The primary mission of the Office of Biological and Environmental Research is to advance environmental and biomedical knowledge connected to energy production, development, and use. In carrying out this mission, OBER:
- Contributes to the environmental remediation and restoration of contaminated environments at DOE sites through basic research in bioremediation, microbial genomics, and ecological science;
- Provides new knowledge that will widen DOE's options for clean and affordable energy through research in microbial genomics and bioinformatics;
- Advances our understanding of and finds solutions for the effects of energy production and use on the environment through research in global climate modeling and simulation, the role of clouds in climate change, carbon cycle and carbon sequestration, atmospheric chemistry, and ecological science;
- Helps protect the health of DOE workers and the public by advancing our understanding of the health effects of energy production and use through basic research in key areas of the life sciences including functional genomics and structural biology as well as low dose radiation research;
- Seeks to develop new applications of radiotracers in diagnosis and treatment and supports biomedical engineering research focused on fundamental studies in medical imaging, biological and chemical sensors, laser medicine, new biocompatible materials, informatics, and artificial organs.

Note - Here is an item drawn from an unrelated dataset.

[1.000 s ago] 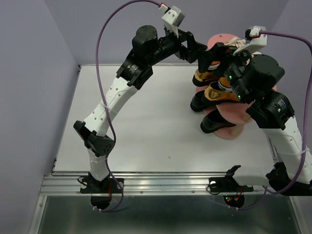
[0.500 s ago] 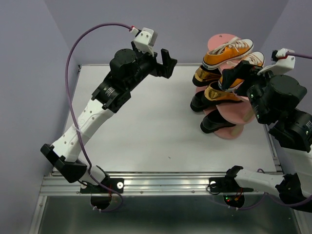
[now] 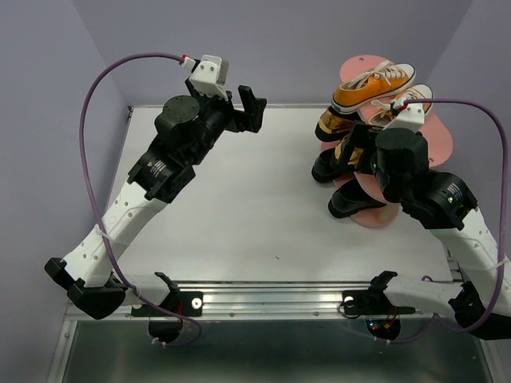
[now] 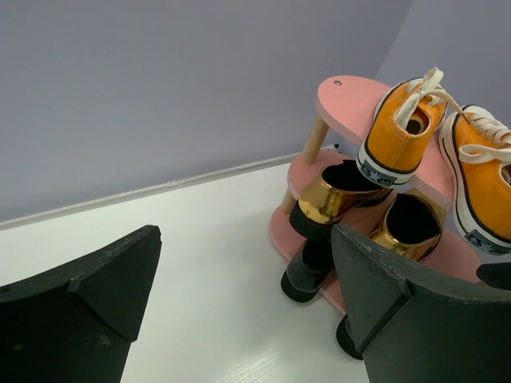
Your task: Place and organize the shoes onto the shoe shelf
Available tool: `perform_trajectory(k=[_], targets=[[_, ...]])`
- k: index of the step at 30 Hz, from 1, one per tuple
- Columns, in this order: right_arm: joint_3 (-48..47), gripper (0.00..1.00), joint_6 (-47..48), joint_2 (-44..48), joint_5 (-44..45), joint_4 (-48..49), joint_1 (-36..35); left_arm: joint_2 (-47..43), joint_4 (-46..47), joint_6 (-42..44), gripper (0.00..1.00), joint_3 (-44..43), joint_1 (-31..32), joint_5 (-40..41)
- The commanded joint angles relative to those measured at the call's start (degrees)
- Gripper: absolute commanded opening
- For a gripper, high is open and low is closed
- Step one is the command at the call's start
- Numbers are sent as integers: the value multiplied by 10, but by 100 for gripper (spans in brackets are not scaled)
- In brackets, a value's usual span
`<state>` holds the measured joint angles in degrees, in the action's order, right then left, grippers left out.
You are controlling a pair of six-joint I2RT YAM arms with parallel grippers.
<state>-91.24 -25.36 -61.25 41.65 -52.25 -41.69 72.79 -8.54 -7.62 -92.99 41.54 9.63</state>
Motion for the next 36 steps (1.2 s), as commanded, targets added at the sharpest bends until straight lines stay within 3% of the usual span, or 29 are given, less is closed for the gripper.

The scope and complexity of the proposed projects will likely require close collaboration among researchers from the biological sciences, computational sciences, computer science, and applied mathematics disciplines. Accordingly, this solicitation calls for the creation of scientific simulation teams, or collaborations, as the organizational basis for a successful application. Partnerships among universities, national laboratories, and industry are encouraged but not required. A scientific simulation team is a multi-disciplinary, and perhaps multi-institutional, group of people who will:
- Create scientific simulation codes that take full advantage of terascale computers,
- Work closely with other research teams and centers to ensure that the best available mathematical algorithms and computer science methods are employed, and
- Manage the work of the team in a way that will foster good communication and decision making.
Biological systems and their regulatory and metabolic pathways are complex. The details of many biological processes are not well understood, and the resulting computations will require new algorithms, computational biology tools, and extraordinary computing resources. The successful development of the new tools will require the sustained efforts of multi-disciplinary teams, and applications of these tools will require Tops-scale and beyond supercomputers, as well as the considerable expertise required to use them. Although forms of these computational tools already exist, considerable research in mathematics and computer science remains to be done in order to develop reliable, robust, efficient, and widely applicable versions of these tools.
Data analysis, computational modeling and simulation will play critical roles in the future of biological research. Large sets of genomic data will be generated by the on-going DNA sequencing efforts at large genome centers around the world. These data Start Printed Page 7892will be analyzed and combined with different types of biological data, including information on structure, expression, and function to develop a more comprehensive understanding of biological systems. Homology-based protein structure correlations identified by pattern searches will be used to predict the structures of the proteins coded by the new genome sequences and will be invaluable for ascertaining protein function and for identifying more distant homologies than are possible by simple sequence comparisons. For selected biochemical processes, computational modeling will be used for a range of applications, from elucidating the mechanisms of enzymatic reactions to identifying the energetic principles underlying macromolecular interactions. Computer models of entire cells and microbial ecosystems will also use the understanding gained about biomolecular processes to predict likely behaviors of organisms under different conditions.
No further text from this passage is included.